After fiddling with different solutions for years and having to start fresh with a new Python install, I've been using nothing by miniconda for years and it just works

Unfortunately, far too often: tradition.

Using only „Pythons native tools“ like pip and venv simply works nowadays so good that I wonder about the purpose of many tools like poetry etc. etc.

Has anyone else been paying attention to how hilariously hard it is to package PyTorch in poetry?

https://github.com/python-poetry/poetry/issues/6409

For me it's the easiest and fastest cross-platform way to consistently install a Python version.

pip and venv work fine, but you have to get them first; and that can be a struggle for unseasoned python devs, especially if you need a version that's not what your distro ships, and even more so on Windows and macOS.

I use micromamba [1] specifically, which is a single binary.

[1] https://mamba.readthedocs.io/en/latest/user_guide/micromamba...

Maybe it's because I came into Python later, but I've almost never had the problem of pip not being installed. That's what ensurepip is for, right?
Another reason I used to use conda was for easy native Windows installation. GPU accelerated packages like OpenCV were especially difficult when I used use it 6 years ago. Now there’s Linux subsystem.. has pip support dramatically improved on Windows?
The biggest advantage for poetry I found, working with a lot of non-traditional software people, is that it does a lot of things by default like pin versions and manage virtual envs. Unfortunately, it does complicate some things.
I can understand that well. A few articles from ByteCode! helped me to "follow my intuition" and do as much as possible with native Python tools.

https://www.bitecode.dev/p/back-to-basics-with-pip-and-venv

https://www.bitecode.dev/p/relieving-your-python-packaging-p...

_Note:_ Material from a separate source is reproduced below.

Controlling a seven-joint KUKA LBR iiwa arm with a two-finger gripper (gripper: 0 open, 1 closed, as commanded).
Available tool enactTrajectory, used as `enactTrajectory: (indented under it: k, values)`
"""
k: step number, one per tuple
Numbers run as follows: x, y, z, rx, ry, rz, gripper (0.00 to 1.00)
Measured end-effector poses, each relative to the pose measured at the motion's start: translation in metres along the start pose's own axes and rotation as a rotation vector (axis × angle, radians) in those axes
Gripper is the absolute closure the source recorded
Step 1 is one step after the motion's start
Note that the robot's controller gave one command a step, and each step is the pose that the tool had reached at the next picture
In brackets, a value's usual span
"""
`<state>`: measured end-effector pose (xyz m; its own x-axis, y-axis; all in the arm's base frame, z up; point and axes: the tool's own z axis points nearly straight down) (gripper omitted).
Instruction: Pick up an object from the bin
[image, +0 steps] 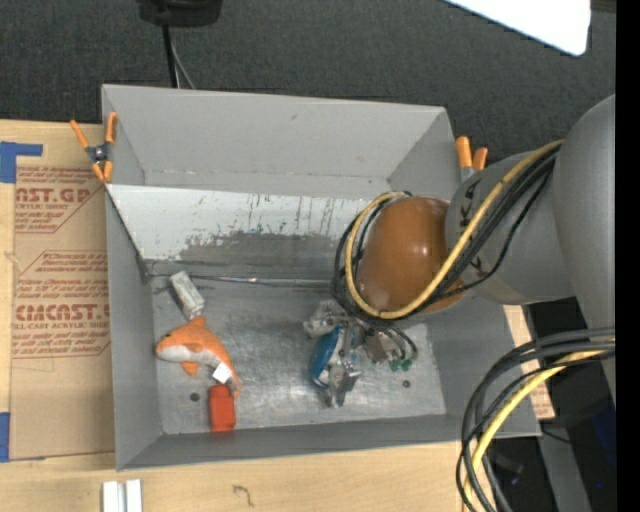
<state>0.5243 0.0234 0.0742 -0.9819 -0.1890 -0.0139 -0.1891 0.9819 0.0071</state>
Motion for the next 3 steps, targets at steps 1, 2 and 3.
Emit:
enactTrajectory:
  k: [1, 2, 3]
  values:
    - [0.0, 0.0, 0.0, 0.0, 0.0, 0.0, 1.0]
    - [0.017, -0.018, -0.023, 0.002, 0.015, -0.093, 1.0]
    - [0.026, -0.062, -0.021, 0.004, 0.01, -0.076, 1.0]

Those are interesting pointers; appreciate it! My own experience over the past three years has been similar. I tried using Pipenv, and then Poetry, for internal projects at my company; in both cases the tool seemed overly complicated for the problem, slow, and I had a hard time getting co-workers on board. About a year and a half ago, I saw [Boring Python: dependency management](https://www.b-list.org/weblog/2022/may/13/boring-python-depe...), which recommends using the third-party `pip-tools` library alongside the standard library’s `pip` and `venv`, and switched to that for the next project. It’s been working great. The project has involved a small team of scientists (four or five, depending) who use a mix of macOS and Windows. We do analysis and development locally and write production-facing algorithms in Python packages tracked in our repository, and publish releases to Gitlab’s PyPI. For our team, the “get up and running” instructions are “clone, create a venv, and pip install -r requirements.txt” and for the software team that manages the production systems, deploying an update just means pip installing a new version of the package. Every team’s got different constraints, of course, but this has been working very smoothly for us for over a year now, and it’s been easy, no pushback, with everyone understanding what’s going on. Really impressed with the progress of the core Python packaging infrastructure over the past several years.
> Today, though, pip install works fine for those packages.

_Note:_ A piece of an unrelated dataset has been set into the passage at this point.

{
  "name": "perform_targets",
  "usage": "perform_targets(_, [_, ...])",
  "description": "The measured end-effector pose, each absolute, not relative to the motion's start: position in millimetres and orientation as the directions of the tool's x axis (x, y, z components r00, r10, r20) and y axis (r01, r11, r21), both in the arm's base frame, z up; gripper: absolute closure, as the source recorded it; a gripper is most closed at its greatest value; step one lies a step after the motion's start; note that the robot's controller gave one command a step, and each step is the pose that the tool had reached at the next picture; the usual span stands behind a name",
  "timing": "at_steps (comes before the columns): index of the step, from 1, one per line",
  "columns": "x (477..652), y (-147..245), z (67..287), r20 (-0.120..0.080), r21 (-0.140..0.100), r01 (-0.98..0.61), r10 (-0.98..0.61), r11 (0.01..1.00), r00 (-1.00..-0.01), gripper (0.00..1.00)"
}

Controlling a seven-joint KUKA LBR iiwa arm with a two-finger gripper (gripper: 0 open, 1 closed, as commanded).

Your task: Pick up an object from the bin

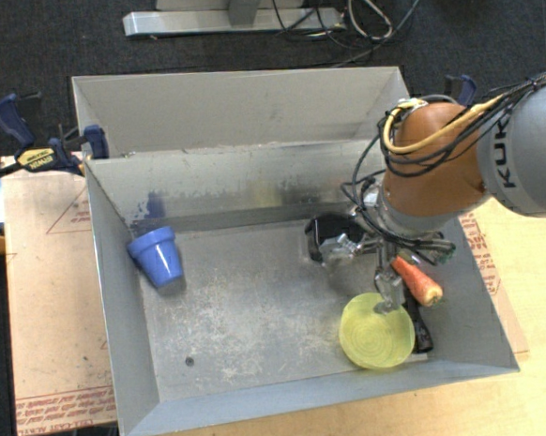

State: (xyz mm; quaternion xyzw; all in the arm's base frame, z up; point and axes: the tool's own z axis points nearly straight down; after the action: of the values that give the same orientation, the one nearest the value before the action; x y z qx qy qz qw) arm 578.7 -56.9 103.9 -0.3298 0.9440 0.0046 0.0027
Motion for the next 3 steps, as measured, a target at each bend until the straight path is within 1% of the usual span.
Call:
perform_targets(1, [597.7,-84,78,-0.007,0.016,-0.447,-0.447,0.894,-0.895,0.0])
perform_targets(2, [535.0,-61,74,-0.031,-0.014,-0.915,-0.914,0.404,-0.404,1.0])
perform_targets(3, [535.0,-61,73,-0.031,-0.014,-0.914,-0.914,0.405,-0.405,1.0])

pip install works, but pip's dependency management doesn't seem to (for Pytorch, specifically) which is why projects that have pip + requirements.txt as one of their installation methods will often have separate pytorch installation instructions when using that method, though if the same project supports conda installation it will be a one-stop-shop installation that way.

> pip's dependency management doesn't seem to (for Pytorch, specifically)

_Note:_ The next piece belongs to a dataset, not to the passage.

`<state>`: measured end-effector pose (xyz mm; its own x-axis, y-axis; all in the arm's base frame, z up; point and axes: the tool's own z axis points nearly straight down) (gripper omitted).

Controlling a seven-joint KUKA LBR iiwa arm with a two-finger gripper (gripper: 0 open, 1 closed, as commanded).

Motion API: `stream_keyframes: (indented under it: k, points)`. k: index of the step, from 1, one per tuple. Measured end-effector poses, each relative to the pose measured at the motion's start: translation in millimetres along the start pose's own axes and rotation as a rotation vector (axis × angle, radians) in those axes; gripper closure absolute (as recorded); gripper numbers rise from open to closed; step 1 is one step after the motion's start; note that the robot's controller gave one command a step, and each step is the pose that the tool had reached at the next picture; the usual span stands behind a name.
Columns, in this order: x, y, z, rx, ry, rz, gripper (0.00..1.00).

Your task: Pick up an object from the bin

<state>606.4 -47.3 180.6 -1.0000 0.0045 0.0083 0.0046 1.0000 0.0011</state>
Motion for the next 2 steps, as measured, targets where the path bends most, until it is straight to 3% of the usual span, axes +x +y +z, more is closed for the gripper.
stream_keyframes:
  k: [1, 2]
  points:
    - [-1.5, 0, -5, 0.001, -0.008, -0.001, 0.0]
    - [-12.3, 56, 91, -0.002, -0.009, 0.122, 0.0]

That’s interesting — I’ve also had difficulties with PyTorch and dependency resolution, but only on the most recent versions of Python, for some period of time after they’re released. Picking Python 3.9 as a baseline for a project, for example, has been very reliable for PyTorch and all the related tooling.

One reason to choose one over the other is the dependencies they’re bundled with. Take numpy. With PyPI, it’s bundled with OpenBLAS, and with conda, it’s bundled with Intel MKL, which can be faster. See https://numpy.org/install/#
That’s a great point; I didn’t know about that!